» WORK ORDER:
The records below are to be reproduced exactly, with the pictures left out.

Records from a dataset

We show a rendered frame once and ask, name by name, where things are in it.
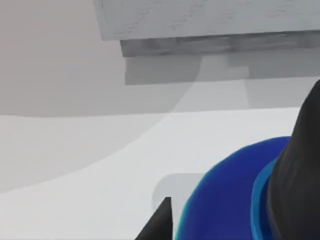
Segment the pale grey wooden cabinet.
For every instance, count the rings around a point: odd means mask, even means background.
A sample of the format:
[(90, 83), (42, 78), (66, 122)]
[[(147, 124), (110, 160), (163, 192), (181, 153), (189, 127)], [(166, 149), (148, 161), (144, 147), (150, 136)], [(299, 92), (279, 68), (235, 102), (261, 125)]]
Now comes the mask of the pale grey wooden cabinet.
[(320, 48), (320, 0), (93, 0), (126, 58)]

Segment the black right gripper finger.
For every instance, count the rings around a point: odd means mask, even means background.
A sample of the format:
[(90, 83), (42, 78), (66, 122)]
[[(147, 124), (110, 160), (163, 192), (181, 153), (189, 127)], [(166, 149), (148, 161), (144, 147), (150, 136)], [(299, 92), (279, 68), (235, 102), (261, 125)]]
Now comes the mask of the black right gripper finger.
[(173, 240), (171, 197), (163, 199), (135, 240)]

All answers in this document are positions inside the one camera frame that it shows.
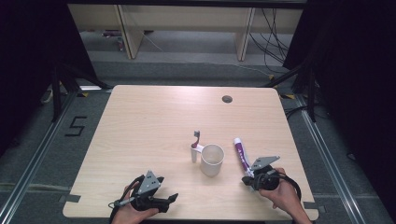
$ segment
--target person's arm
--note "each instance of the person's arm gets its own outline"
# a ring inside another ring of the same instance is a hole
[[[124,200],[129,199],[130,195],[131,190],[129,190],[128,193],[125,195]],[[137,211],[132,207],[130,203],[127,203],[123,207],[120,207],[119,211],[114,216],[111,224],[138,224],[144,219],[154,216],[158,212],[158,208],[150,208],[145,211]]]
[[[286,174],[282,168],[276,168],[281,174]],[[274,190],[259,189],[261,196],[271,200],[273,208],[280,208],[287,212],[298,224],[312,223],[308,215],[301,206],[300,200],[294,187],[286,180],[279,179],[279,186]]]

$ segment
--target black tape
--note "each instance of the black tape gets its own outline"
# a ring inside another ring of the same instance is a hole
[[[279,97],[284,100],[294,100],[295,96],[293,94],[279,94]]]
[[[303,205],[304,205],[305,209],[318,209],[318,206],[316,203],[303,202]]]
[[[323,206],[318,206],[318,211],[320,213],[327,213],[327,209],[326,209],[326,207],[324,205]]]
[[[75,122],[76,122],[77,119],[86,119],[86,118],[87,118],[86,116],[75,116],[73,118],[73,121],[70,124],[69,128],[71,128],[71,129],[72,128],[73,129],[79,129],[79,132],[78,133],[67,133],[64,136],[66,136],[66,137],[80,137],[81,133],[82,133],[82,130],[84,130],[85,126],[83,126],[83,125],[75,125]]]
[[[65,203],[65,202],[70,202],[70,203],[78,203],[79,199],[81,198],[80,195],[62,195],[62,197],[59,199],[60,203]]]

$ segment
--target purple tube
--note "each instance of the purple tube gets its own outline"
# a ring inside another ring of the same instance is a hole
[[[254,177],[253,172],[250,170],[250,166],[248,164],[248,160],[247,160],[247,153],[244,149],[244,147],[242,146],[242,141],[240,138],[235,138],[233,140],[233,144],[235,145],[235,149],[236,152],[238,153],[239,159],[242,162],[242,167],[244,168],[245,171],[245,175]]]

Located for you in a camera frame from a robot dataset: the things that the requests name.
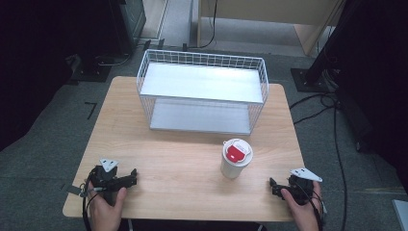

» EXERCISE RESPONSE:
We show a rendered frame once and ask, name by name, where things are in it.
Segment the pale grey wooden cabinet.
For every instance, count the rings around a point: odd means mask, even means background.
A sample of the format:
[(90, 83), (42, 78), (66, 122)]
[[(147, 124), (110, 160), (163, 192), (181, 153), (189, 127)], [(166, 149), (148, 161), (144, 147), (150, 136)], [(299, 92), (279, 68), (235, 102), (261, 125)]]
Now comes the mask of the pale grey wooden cabinet.
[(320, 48), (320, 0), (93, 0), (126, 58)]

Segment the black right gripper finger.
For every instance, count the rings around a point: odd means mask, even means background.
A sample of the format:
[(90, 83), (42, 78), (66, 122)]
[[(147, 124), (110, 160), (163, 192), (181, 153), (189, 127)], [(166, 149), (148, 161), (144, 147), (150, 136)], [(299, 92), (279, 68), (235, 102), (261, 125)]]
Now comes the mask of the black right gripper finger.
[(173, 240), (171, 197), (163, 199), (135, 240)]

All answers in this document are positions inside the one camera frame that it shows.
$ segment
--target person's arm
--note "each instance of the person's arm gets its own outline"
# a ring inside another ring of the same instance is a hole
[[[124,200],[129,199],[130,195],[131,190],[129,190],[128,193],[125,195]],[[137,211],[132,207],[130,203],[127,203],[123,207],[120,207],[119,211],[114,216],[111,224],[138,224],[144,219],[154,216],[158,212],[158,208],[150,208],[145,211]]]
[[[286,174],[282,168],[276,168],[281,174]],[[274,190],[259,189],[261,196],[271,200],[273,208],[280,208],[287,212],[298,224],[312,223],[308,215],[301,206],[300,200],[294,187],[286,180],[279,179],[279,186]]]

$ segment
--target black tape
--note "each instance of the black tape gets its own outline"
# a ring inside another ring of the same instance is a hole
[[[279,97],[284,100],[294,100],[295,96],[293,94],[279,94]]]
[[[303,205],[304,205],[305,209],[318,209],[318,206],[316,203],[303,202]]]
[[[323,206],[318,206],[318,211],[320,213],[327,213],[327,209],[326,209],[326,207],[324,205]]]
[[[75,122],[76,122],[77,119],[86,119],[86,118],[87,118],[86,116],[75,116],[73,118],[73,121],[70,124],[69,128],[71,128],[71,129],[72,128],[73,129],[79,129],[79,132],[78,133],[67,133],[64,136],[66,136],[66,137],[80,137],[81,133],[82,133],[82,130],[84,130],[85,126],[83,126],[83,125],[75,125]]]
[[[65,203],[65,202],[70,202],[70,203],[78,203],[79,199],[81,198],[80,195],[62,195],[62,197],[59,199],[60,203]]]

$ segment
--target purple tube
--note "each instance of the purple tube gets its own outline"
# a ring inside another ring of the same instance is a hole
[[[254,177],[253,172],[250,170],[250,166],[248,164],[248,160],[247,160],[247,153],[244,149],[244,147],[242,146],[242,141],[240,138],[235,138],[233,140],[233,144],[235,145],[235,149],[236,152],[238,153],[239,159],[242,162],[242,167],[244,168],[245,171],[245,175]]]

Located for you in a camera frame from a robot dataset: the things that the requests name.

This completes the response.